Cette prise de conscience s'est traduite par le développement d'un actif mouvement associatif et par la création du département santé publique à l'InVS, puis du département santé-travail. "Pour la première fois en France, une institution publique a été chargée de travailler sur les risques professionnels, hors de l'orbite des partenaires sociaux", analyse Marcel Goldberg.
Parallèlement, l'ARC a lancé en partenariat avec la Fnath un programme de recherche "Areca", avec un budget de 1,5 million d'euros, consacré aux cancers professionnels, dont la direction avait été confiée au professeur Goldberg. Ce travail vient tout juste de se terminer après quatre années. Le nouvel appel à projet en prend, en quelque sorte, le relais. D'autres initiatives, émanant de la Ligue nationale contre le cancer, de l'INCa ou encore de l'Institut national de recherche et de sécurité (INRS), sont allées dans le même sens. L'INCa a par exemple adressé une brochure à l'ensemble des médecins. Intitulé Détection des cancers d'origine professionnelle : quelques clés pour agir, ce document vise, selon Pascale Flamant, directrice générale de l'INCa, "à inciter les médecins à repérer l'origine potentiellement professionnelle de cancers et à les déclarer, mais aussi de faire bénéficier de leurs droits les personnes atteintes".

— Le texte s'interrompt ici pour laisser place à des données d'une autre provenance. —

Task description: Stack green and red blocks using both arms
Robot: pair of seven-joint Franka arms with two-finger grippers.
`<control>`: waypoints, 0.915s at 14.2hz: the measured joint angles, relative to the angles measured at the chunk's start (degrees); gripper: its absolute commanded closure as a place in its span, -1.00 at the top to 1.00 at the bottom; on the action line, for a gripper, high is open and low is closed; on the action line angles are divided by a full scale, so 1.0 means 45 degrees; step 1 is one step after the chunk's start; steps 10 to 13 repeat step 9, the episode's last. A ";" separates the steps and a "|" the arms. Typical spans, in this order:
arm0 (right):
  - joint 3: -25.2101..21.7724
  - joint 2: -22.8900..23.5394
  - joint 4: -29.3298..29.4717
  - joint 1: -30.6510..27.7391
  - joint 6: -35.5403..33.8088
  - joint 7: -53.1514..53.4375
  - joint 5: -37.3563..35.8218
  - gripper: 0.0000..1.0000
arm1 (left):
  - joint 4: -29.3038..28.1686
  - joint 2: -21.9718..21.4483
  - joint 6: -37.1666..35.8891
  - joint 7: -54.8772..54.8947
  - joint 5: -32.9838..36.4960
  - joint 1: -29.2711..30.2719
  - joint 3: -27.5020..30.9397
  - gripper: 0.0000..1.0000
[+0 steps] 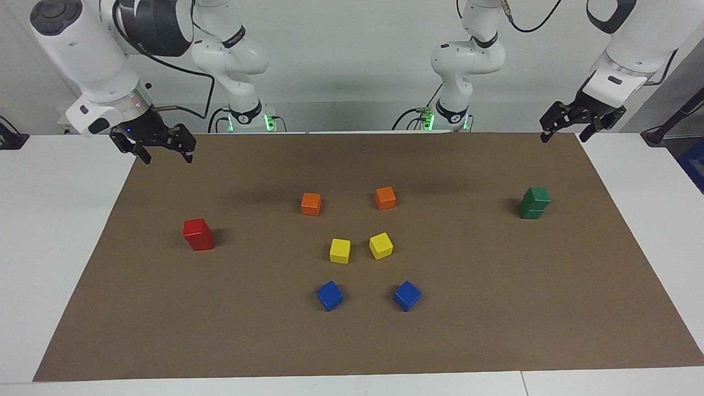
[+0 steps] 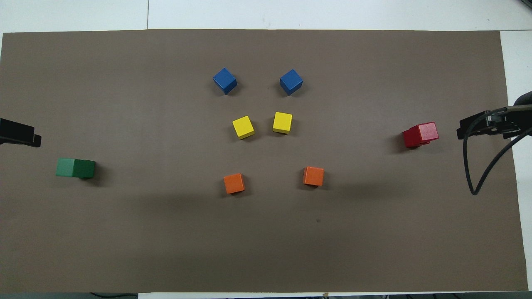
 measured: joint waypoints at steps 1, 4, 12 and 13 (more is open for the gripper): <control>-0.0002 0.0000 0.0000 -0.0001 0.0000 0.0003 -0.0064 0.97 | 0.0000 0.0000 0.0000 0.0000 0.0000 0.0000 -0.0004 1.00; -0.0008 0.0000 0.0000 -0.0002 -0.0001 0.0006 -0.0293 0.97 | 0.0000 -0.0001 0.0000 0.0000 0.0000 0.0000 -0.0005 1.00; -0.0008 0.0000 0.0000 -0.0002 0.0000 0.0007 -0.0385 0.98 | 0.0000 -0.0001 0.0000 0.0000 -0.0001 -0.0002 -0.0017 1.00; -0.0008 0.0000 0.0000 -0.0002 0.0000 0.0007 -0.0385 0.98 | 0.0000 -0.0001 0.0000 0.0000 -0.0001 -0.0002 -0.0017 1.00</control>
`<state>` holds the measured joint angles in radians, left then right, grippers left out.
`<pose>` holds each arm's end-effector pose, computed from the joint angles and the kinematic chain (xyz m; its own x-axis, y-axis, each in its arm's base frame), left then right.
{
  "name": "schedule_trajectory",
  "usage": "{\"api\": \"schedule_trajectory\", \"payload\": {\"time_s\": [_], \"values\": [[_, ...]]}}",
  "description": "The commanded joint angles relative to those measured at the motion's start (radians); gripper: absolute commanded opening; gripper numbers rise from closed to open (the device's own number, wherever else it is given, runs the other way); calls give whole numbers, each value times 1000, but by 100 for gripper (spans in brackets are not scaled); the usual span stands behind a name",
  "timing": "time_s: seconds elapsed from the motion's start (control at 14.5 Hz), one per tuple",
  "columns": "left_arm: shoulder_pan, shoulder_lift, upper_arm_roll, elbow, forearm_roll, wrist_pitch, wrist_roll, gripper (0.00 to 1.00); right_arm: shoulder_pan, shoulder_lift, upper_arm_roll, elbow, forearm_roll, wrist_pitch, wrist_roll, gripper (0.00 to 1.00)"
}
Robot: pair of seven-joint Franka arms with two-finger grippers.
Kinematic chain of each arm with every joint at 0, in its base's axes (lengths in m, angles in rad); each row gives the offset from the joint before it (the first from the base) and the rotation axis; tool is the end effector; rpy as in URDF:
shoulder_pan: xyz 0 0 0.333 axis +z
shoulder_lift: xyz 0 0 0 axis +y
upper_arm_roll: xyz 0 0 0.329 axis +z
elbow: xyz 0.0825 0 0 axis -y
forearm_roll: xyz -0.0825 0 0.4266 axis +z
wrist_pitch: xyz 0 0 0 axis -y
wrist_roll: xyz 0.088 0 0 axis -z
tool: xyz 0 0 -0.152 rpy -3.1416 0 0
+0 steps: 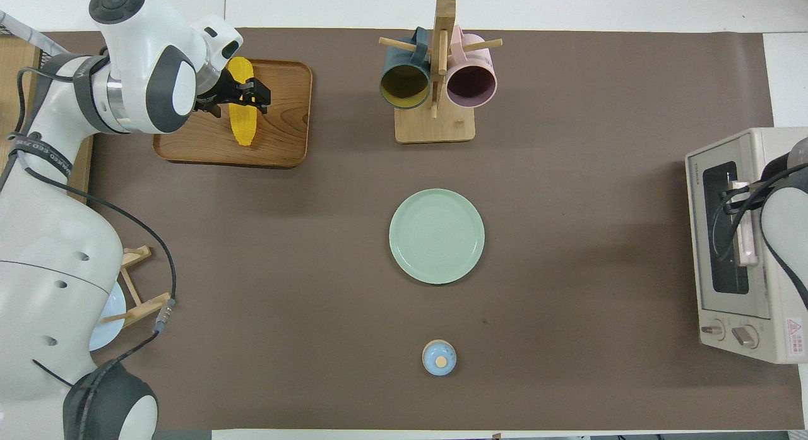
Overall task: Put corn in oven
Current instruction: 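Lift the corn with the left gripper while the right gripper reaches the oven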
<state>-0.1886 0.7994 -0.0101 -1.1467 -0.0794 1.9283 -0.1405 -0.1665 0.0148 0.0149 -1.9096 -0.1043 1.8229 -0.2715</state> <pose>0.7888 -0.1658 0.2705 0.9992 -0.0279 -0.0302 -0.0255 -0.9967 0.0776 0.5798 -0.1018 0.4309 0.9815 0.1452 -0.1250 0.1543 -0.9858 0.0664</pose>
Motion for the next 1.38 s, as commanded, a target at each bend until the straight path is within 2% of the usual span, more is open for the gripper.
{"api": "schedule_trajectory", "payload": {"time_s": [0.0, 0.14, 0.28, 0.41, 0.9, 0.97, 1.1, 1.17, 1.24, 1.31], "values": [[12, 53, -1, 65, 13, 1, 24, 100, -11, -26, 8, -25, -62, 6, -12, 0], [12, 55, -5, 65, 13, 50, 24, 100, -10, -27, 8, -25, -91, -17, 32, 0], [11, 93, 4, 68, 15, 78, 24, 100, -14, -29, 10, -28, -91, -27, 41, 0], [12, 107, 2, 113, 15, 55, 27, 100, -21, -39, 8, -52, -91, -22, 41, 0], [12, 113, 1, 117, 15, 63, 62, 100, -24, -55, 11, -86, -86, -13, 81, 0], [12, 113, 2, 117, 15, 69, 62, 86, -21, -53, 13, -86, -86, -13, 96, 0], [14, 113, 9, 117, 15, 67, 62, 41, -1, -53, 14, -101, -75, -10, 127, 0], [14, 113, 9, 117, 15, 64, 61, 23, -1, -55, 14, -111, -66, -10, 132, 0], [12, 113, 9, 117, 15, 58, 61, 9, -1, -53, 13, -117, -54, -7, 133, 0], [12, 113, 7, 117, 13, 52, 59, 0, -2, -53, 13, -124, -43, -2, 133, 0]]}}
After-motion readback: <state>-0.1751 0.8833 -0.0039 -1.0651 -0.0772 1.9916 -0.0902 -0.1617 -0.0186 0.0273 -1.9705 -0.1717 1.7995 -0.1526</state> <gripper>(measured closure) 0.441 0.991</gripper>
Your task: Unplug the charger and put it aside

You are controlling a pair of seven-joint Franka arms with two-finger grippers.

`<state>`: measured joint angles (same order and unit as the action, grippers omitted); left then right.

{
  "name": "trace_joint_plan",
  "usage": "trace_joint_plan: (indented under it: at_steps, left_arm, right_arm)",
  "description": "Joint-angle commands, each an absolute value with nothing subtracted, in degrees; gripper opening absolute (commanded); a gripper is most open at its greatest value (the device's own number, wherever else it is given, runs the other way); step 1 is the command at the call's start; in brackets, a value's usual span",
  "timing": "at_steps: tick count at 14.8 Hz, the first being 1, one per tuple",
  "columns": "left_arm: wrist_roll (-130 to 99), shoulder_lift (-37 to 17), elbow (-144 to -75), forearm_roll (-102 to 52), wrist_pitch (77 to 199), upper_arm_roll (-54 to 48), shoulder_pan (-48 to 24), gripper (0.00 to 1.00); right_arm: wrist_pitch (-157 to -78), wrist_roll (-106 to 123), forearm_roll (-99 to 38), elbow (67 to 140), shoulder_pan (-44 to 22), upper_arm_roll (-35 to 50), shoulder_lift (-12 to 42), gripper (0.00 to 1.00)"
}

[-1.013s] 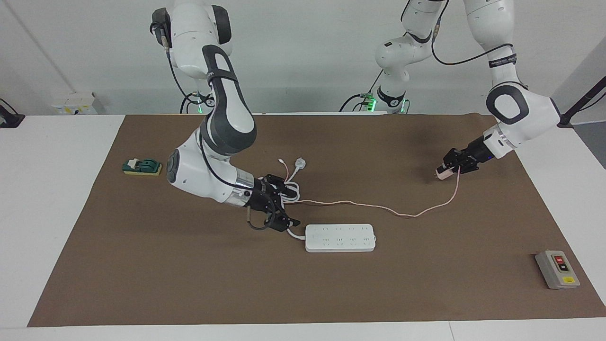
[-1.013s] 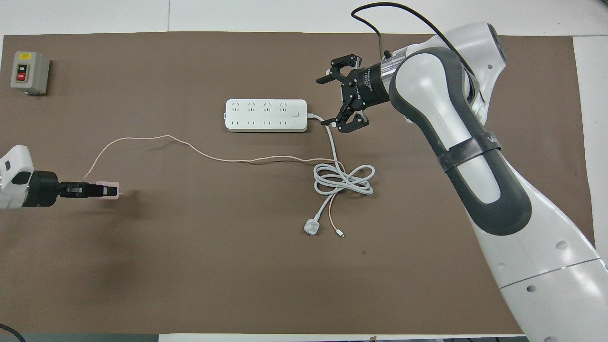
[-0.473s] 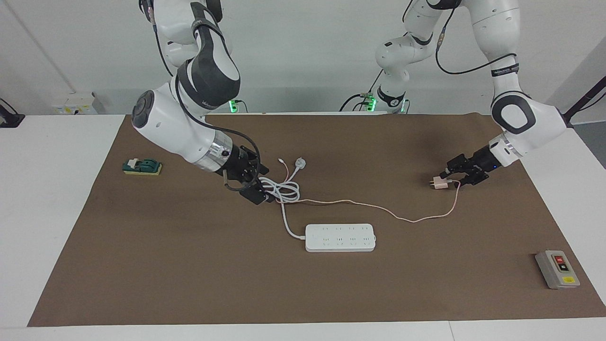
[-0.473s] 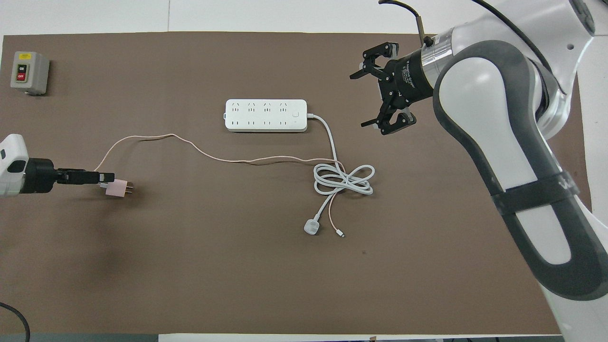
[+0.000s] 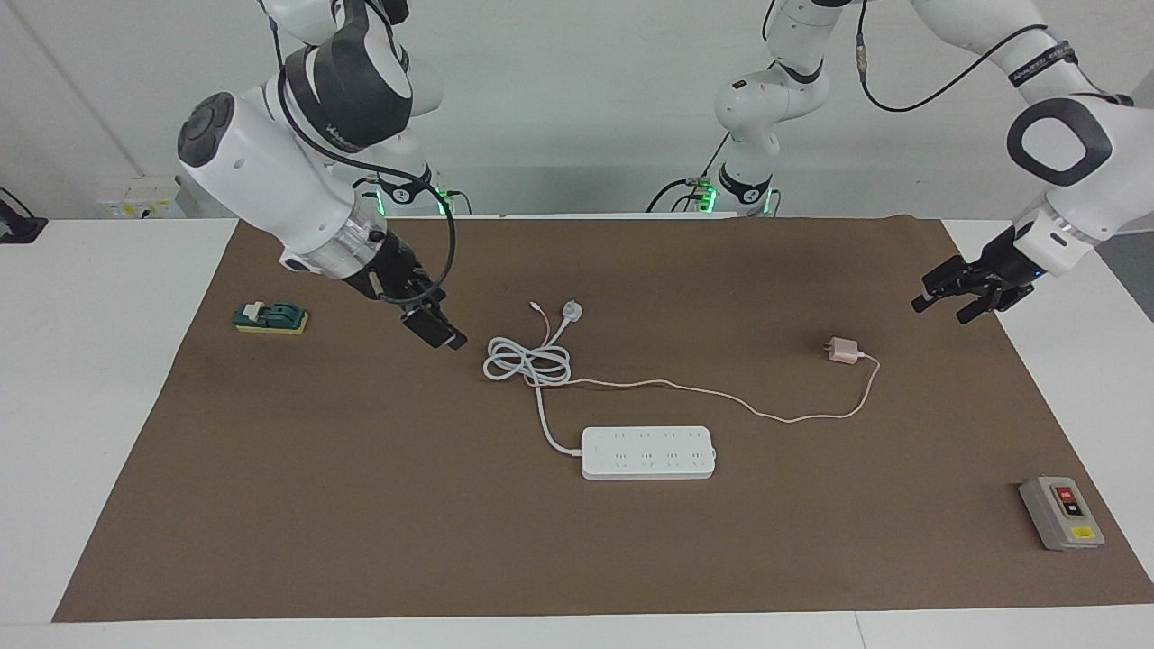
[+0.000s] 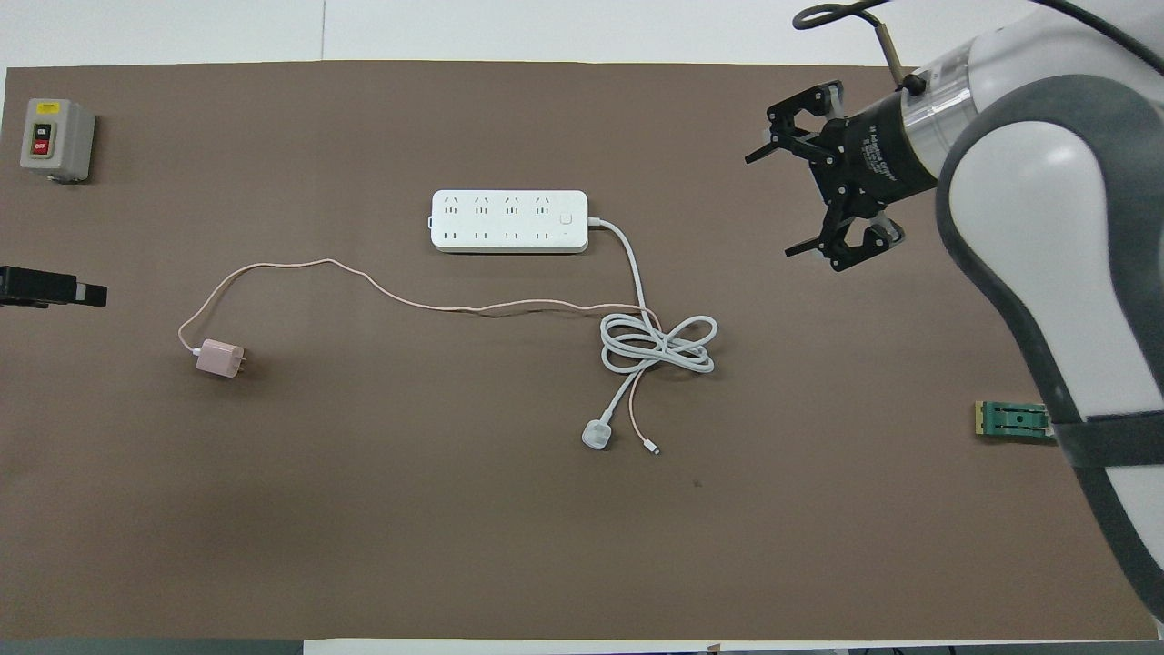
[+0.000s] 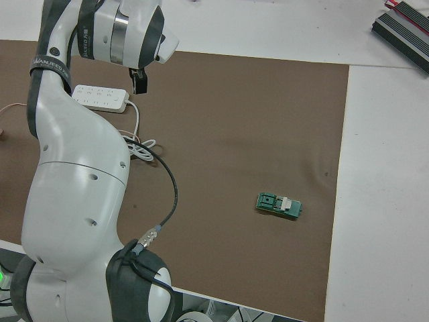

L'une des difficultés dans l'identification est que, sur le plan médical, rien ne distingue les cancers d'origine professionnelle des autres. Ainsi, plus de 60 % des cancers du poumon d'origine professionnelle ne sont pas reconnus comme tels.Il en va de même pour 80 % des leucémies et la quasi-totalité des cancers de la vessie d'origine professionnelle.
Or, la déclaration de ces affections est très importante pour les malades concernés. En cas d'arrêt de travail, les indemnités journalières sont plus élevées que lors d'un arrêt maladie classique. En outre, il n'existe pas de délai de carence. Même retraité depuis quinze ans ou ayant changé de métier, un travailleur ayant été exposé à un cancérogène dans le cadre de son activité peut faire l'objet d'une déclaration. Les soins sont alors pris en charge à 100 %, sans devoir avancer les frais.
Le fait d'avoir été exposé au cours de sa carrière à un cancérogène - même dans le cas où aucune pathologie n'a été détectée - peut permettre à des personnes n'étant plus en activité de bénéficier d'un suivi médical personnalisé. Celui-ci inclut des consultations et examens gratuits, effectués par le médecin traitant ou un spécialiste dans les consultations de pathologies professionnelles des CHU.
Cet effort devrait permettre de réduire la sous-déclaration des cancers d'origine professionnelle. Pour autant, il ne sera pas suffisant. En effet, certains facteurs professionnels reconnus comme cancérogènes avérés par le Centre international de recherches sur le cancer (CIRC) ne sont pas encore considérés comme tels dans la législation ou la réglementation. Les expositions à ces substances ne peuvent donc être reconnues comme maladie professionnelle.